DsRed⁺ muscle fibers in muscles transplanted with DsRed⁺ type-2 pericytes are fast (type II). A: all fibers express fast myosin heavy chain in TA muscle injected with DsRed⁺ type-2 pericytes. B: soleus muscle, used as a staining control, also shows some fibers expressing fast myosin heavy chain. A and B show the same area for different channels: Fast MHC staining (orange), DsRed (red), Laminin (green), Hoechst (blue), brightfield, merged fluorescence images, and fluorescence and brightfield merge image; n = 3.

Fig. 9.

Type-1 pericytes are fibrogenic in vivo in old mouse skeletal muscle. A: time frame for type-1 or type-2 DsRed⁺ pericyte isolation and injection into injured skeletal muscles from old wild-type mice. B: TA muscle cross sections from old mice injected with type-1 or type-2 DsRed pericytes 2 wk after transplantation. Panels show identical muscle areas from left to right: DsRed, type I collagen, Hoechst, brightfield, merged fluorescence, and merged fluorescence and brightfield images. Anti-type I collagen staining confirms that type-1 pericytes stay in the interstitium and do not differentiate into muscle cells; type-2 pericytes do not express type I collagen and fuse in DsRed⁺ myofibers. C: quantification of the data illustrated in B. Number of DsRed⁺/type I collagen⁺ cells normalized to the cross-sectional area at day 14 of cell transplantation into injured skeletal muscle from old mice (n = 3 muscles). D: TA muscle cross-sections from old mice injected with type-1 DsRed⁺ pericytes 2 wk after transplantation. All panels show the same muscle area for different channels (FSP1 staining, DsRed, Hoechst, brightfield, merged fluorescence, and fluorescence and brightfield merged images). Type-1 pericytes are located in the interstitium and express the fibroblast marker FSP1.

Fig. 10.

Diagram of the role of pericyte subtypes in healing young and old skeletal muscle.

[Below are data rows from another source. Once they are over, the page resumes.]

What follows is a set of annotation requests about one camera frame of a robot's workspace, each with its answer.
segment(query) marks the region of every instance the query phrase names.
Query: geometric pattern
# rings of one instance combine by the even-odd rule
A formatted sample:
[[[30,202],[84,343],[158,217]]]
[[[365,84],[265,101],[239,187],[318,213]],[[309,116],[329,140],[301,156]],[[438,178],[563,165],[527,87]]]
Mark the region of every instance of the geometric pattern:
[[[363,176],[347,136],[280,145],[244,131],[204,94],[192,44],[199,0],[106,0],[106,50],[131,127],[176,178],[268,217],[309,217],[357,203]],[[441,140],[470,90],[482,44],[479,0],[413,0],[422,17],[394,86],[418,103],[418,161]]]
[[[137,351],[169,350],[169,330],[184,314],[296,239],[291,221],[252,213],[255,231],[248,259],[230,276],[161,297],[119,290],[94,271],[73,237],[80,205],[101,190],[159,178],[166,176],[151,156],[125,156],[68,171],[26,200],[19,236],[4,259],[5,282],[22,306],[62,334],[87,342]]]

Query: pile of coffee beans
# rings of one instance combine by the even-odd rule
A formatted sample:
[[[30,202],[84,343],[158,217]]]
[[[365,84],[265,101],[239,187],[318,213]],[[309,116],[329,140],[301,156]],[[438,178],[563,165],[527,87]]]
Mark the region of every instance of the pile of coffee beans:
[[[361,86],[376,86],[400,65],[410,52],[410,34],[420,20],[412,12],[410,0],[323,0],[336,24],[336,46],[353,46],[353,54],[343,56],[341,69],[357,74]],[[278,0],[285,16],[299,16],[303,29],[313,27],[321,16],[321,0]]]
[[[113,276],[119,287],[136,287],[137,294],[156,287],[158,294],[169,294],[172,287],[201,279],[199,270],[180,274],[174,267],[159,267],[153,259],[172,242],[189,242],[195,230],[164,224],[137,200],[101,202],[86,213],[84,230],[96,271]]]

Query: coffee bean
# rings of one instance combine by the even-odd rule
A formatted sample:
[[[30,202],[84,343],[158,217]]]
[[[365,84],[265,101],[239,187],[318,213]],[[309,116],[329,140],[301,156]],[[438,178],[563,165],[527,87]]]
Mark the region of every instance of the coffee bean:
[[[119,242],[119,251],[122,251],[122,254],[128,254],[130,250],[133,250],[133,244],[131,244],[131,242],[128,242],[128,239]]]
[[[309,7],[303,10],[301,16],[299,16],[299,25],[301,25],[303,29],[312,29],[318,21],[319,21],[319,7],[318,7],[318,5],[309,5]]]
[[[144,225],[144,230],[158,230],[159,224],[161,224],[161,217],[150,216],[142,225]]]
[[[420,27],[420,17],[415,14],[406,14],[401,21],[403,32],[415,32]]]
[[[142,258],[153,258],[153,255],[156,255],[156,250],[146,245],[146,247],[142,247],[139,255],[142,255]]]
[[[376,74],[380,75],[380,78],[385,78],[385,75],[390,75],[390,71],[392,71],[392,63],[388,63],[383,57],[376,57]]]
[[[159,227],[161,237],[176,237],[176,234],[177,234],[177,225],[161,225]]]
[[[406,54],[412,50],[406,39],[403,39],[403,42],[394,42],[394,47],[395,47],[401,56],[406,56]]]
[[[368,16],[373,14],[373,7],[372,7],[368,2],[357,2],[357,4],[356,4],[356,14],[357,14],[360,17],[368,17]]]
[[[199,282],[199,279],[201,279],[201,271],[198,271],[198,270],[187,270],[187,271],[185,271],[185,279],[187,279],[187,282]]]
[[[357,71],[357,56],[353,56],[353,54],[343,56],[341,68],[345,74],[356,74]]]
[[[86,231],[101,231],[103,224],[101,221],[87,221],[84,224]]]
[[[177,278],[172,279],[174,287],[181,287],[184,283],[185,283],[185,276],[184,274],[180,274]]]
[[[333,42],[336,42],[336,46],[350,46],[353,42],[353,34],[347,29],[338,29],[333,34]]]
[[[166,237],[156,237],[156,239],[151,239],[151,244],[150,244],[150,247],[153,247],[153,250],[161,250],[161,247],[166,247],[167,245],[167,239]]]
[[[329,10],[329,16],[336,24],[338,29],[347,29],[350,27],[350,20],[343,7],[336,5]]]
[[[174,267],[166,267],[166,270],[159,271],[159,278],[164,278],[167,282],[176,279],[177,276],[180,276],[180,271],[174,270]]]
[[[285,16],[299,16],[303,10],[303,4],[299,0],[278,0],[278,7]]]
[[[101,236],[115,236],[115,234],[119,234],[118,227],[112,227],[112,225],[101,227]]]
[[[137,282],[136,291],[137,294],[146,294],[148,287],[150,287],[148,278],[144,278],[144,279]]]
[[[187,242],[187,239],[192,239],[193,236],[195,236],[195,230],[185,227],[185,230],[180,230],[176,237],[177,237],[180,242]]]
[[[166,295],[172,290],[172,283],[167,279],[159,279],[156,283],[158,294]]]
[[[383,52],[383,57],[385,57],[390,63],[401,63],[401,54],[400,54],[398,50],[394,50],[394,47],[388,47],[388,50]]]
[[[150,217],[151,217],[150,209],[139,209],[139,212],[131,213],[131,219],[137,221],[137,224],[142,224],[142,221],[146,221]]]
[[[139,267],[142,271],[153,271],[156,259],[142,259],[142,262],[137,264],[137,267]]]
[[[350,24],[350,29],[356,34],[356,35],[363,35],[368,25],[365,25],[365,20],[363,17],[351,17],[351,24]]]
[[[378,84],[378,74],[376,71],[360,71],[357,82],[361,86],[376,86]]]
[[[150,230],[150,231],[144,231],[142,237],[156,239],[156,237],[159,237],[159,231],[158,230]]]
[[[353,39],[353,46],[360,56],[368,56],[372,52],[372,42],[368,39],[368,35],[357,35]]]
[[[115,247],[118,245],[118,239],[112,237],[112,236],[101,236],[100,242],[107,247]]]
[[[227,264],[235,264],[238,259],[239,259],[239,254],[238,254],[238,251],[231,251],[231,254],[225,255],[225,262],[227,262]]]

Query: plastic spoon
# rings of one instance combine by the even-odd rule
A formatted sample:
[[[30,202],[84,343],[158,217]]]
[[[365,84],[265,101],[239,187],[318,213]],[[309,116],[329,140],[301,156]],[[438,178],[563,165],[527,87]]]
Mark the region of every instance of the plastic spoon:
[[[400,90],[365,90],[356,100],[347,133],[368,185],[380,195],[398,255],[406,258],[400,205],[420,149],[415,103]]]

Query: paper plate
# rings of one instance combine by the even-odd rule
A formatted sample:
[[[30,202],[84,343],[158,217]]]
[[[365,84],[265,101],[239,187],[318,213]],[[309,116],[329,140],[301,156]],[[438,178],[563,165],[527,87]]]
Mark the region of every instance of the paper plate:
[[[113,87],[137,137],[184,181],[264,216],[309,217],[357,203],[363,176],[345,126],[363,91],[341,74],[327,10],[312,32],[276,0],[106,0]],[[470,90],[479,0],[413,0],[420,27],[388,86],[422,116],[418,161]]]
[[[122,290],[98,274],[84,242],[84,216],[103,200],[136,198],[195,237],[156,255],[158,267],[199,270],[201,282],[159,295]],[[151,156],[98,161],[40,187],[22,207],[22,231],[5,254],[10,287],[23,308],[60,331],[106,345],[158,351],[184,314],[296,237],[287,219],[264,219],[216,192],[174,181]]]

Two subpopulations of pericytes are associated with blood vessels in the skeletal muscle: type-1 (yellow) and type-2 (green). A: we propose that during muscle repair, type-2 pericytes together with satellite cells contribute to myogenesis, producing larger myofibers in young than in old mice, while type-1 pericytes participate in the fibrous tissue accumulation observed in aged mice. B: classical model of the pericyte as a multipotent stem cell able to differentiate into fat, fibrous tissue, muscle, or neural cells. C: our model proposes that pericytes are heterogeneous and multipotent, but their subtypes are oligopotent and their ability to differentiate more restricted.